Only those lines in the data below from the line containing "If you would kindly draw the outline of the person's right" through the line containing "If you would kindly draw the outline of the person's left", both included, should be restated word for word.

=======

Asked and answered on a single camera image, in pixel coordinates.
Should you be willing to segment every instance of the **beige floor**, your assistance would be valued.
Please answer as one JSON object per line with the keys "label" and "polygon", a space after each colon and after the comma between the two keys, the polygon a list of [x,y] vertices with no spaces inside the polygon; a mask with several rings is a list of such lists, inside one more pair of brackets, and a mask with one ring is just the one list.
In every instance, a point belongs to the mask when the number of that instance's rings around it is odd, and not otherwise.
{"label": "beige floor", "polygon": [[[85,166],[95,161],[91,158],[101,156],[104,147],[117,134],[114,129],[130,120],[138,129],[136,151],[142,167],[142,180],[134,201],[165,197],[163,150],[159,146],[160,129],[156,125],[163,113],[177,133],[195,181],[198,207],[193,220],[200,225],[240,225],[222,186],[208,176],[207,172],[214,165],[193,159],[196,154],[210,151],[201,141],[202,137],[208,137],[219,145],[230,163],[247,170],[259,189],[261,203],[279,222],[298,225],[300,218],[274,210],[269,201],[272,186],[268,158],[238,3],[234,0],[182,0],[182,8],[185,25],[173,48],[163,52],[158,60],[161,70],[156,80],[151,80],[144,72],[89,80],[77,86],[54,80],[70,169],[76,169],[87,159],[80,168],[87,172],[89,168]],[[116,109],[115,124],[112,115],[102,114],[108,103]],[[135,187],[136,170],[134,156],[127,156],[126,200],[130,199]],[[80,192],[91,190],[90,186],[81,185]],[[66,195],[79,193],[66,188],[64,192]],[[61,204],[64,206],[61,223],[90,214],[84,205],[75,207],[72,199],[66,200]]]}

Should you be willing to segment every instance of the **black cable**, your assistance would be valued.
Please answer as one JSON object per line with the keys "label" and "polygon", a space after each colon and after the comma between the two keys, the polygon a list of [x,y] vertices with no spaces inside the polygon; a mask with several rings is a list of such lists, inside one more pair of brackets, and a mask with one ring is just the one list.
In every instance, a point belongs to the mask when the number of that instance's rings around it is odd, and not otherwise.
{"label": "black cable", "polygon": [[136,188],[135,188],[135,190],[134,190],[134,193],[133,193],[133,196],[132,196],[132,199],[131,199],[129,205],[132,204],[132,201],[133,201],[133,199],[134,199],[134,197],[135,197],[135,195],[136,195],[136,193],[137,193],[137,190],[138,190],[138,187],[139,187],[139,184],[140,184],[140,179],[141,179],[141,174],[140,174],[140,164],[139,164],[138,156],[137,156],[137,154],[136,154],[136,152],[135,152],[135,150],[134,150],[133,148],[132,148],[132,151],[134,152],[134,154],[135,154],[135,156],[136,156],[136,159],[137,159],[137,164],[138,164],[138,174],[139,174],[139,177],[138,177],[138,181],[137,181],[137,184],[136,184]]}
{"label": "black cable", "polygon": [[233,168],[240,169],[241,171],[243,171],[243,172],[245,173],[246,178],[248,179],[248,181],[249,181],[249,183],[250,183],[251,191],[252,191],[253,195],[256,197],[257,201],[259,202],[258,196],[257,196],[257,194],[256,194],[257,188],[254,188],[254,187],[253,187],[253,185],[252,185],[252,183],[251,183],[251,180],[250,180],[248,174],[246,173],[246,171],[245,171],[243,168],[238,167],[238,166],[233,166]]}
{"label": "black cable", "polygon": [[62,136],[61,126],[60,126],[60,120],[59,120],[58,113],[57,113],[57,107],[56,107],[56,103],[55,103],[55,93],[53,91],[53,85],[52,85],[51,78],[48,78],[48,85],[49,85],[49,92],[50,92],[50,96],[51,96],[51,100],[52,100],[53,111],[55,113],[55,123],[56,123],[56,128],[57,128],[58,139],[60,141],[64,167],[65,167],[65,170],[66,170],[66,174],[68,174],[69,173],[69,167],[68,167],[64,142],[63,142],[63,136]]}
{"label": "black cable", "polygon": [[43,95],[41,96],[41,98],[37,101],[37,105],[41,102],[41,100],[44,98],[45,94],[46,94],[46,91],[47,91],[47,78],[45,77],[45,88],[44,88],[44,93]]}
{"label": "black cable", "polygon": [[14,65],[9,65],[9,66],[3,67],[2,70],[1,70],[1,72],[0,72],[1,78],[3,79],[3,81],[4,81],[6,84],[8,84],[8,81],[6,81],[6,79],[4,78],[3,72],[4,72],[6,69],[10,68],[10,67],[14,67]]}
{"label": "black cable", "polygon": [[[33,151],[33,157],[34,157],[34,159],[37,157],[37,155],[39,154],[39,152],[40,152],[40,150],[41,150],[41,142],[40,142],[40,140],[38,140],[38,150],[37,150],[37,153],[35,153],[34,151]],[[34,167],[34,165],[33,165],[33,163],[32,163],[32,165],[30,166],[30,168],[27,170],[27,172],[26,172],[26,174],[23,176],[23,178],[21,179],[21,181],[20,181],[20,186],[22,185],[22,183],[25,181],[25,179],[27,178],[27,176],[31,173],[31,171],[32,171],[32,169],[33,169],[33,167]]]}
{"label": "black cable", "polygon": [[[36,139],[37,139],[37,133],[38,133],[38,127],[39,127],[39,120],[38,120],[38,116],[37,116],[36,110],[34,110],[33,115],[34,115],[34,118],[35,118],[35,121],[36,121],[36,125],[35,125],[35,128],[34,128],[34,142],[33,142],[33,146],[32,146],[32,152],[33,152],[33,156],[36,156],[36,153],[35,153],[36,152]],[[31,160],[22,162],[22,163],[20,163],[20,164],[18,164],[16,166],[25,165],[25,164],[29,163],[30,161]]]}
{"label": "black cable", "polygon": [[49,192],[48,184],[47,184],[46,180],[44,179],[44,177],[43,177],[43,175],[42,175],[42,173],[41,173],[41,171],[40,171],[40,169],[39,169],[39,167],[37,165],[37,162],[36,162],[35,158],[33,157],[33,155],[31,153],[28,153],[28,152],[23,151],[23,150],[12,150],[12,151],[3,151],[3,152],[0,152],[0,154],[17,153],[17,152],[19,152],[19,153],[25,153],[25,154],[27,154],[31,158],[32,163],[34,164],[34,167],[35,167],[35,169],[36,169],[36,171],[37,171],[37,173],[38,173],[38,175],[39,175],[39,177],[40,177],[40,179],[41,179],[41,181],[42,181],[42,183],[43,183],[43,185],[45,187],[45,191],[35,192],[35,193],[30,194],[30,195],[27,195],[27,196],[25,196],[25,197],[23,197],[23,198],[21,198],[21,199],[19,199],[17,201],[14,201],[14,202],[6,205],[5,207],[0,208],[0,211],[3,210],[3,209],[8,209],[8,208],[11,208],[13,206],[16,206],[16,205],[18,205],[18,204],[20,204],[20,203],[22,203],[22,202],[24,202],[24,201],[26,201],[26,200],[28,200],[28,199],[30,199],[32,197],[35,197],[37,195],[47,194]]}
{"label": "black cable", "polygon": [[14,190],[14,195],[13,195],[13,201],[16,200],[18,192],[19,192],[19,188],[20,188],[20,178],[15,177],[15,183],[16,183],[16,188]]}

=======

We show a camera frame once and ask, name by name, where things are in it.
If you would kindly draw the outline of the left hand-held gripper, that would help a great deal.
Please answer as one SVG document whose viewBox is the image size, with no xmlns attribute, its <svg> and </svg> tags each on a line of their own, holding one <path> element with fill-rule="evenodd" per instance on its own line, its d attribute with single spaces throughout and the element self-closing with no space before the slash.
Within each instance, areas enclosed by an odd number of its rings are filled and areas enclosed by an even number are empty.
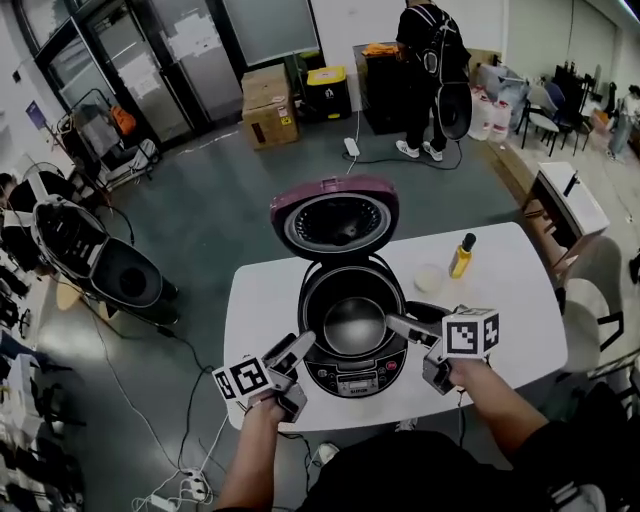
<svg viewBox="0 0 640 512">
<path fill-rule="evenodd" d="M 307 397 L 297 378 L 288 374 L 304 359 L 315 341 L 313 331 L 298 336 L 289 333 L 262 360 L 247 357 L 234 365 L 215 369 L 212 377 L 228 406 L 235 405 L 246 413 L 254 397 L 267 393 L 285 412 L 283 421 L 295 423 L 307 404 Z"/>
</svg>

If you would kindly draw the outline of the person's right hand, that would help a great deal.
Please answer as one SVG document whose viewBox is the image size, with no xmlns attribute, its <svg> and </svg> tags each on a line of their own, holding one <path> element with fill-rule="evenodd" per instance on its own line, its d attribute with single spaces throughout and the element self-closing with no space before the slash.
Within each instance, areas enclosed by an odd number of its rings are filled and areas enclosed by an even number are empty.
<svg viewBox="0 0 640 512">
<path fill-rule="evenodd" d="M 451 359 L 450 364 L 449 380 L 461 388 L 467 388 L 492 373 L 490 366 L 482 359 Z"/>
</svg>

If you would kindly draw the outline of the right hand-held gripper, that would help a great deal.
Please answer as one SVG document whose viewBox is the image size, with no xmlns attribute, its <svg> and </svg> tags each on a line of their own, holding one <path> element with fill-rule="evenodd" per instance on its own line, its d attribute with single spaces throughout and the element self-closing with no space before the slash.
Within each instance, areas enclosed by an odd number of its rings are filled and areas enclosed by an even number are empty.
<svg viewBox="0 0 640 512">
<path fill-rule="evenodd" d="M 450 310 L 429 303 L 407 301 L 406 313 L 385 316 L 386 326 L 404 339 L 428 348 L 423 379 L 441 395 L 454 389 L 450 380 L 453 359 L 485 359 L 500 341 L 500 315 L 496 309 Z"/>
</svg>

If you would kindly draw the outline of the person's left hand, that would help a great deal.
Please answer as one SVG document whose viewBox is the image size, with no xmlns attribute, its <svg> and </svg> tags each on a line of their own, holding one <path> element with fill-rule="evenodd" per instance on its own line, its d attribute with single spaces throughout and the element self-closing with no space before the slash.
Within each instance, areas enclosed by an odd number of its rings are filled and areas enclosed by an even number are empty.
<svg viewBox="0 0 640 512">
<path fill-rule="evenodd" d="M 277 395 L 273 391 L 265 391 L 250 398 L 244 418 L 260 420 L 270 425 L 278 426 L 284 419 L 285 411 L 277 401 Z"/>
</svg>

=======

- Answer to the exercise -
If you would kindly draw the outline of the person's right hand, that would help a great deal.
Please answer as one SVG document whose viewBox is the image size, with no xmlns attribute, its <svg> and </svg> tags each on a line of their own, holding one <path> element with fill-rule="evenodd" per instance on its own line, its d attribute with single spaces throughout and the element self-closing with no space before the slash.
Within each instance, areas enclosed by an odd number of its rings are filled and areas enclosed by an even number are empty.
<svg viewBox="0 0 640 512">
<path fill-rule="evenodd" d="M 451 359 L 450 364 L 449 380 L 461 388 L 467 388 L 492 373 L 490 366 L 482 359 Z"/>
</svg>

If you would kindly draw the outline of the right hand-held gripper, that would help a great deal.
Please answer as one SVG document whose viewBox is the image size, with no xmlns attribute, its <svg> and </svg> tags each on a line of their own, holding one <path> element with fill-rule="evenodd" per instance on its own line, its d attribute with single spaces throughout and the element self-closing with no space before the slash.
Within each instance, areas enclosed by an odd number of its rings are filled and areas enclosed by an even number are empty.
<svg viewBox="0 0 640 512">
<path fill-rule="evenodd" d="M 450 310 L 429 303 L 407 301 L 406 313 L 385 316 L 386 326 L 404 339 L 428 348 L 423 379 L 441 395 L 454 389 L 450 380 L 453 359 L 485 359 L 500 341 L 500 315 L 496 309 Z"/>
</svg>

If you would kindly draw the outline of the person's left hand, that would help a great deal.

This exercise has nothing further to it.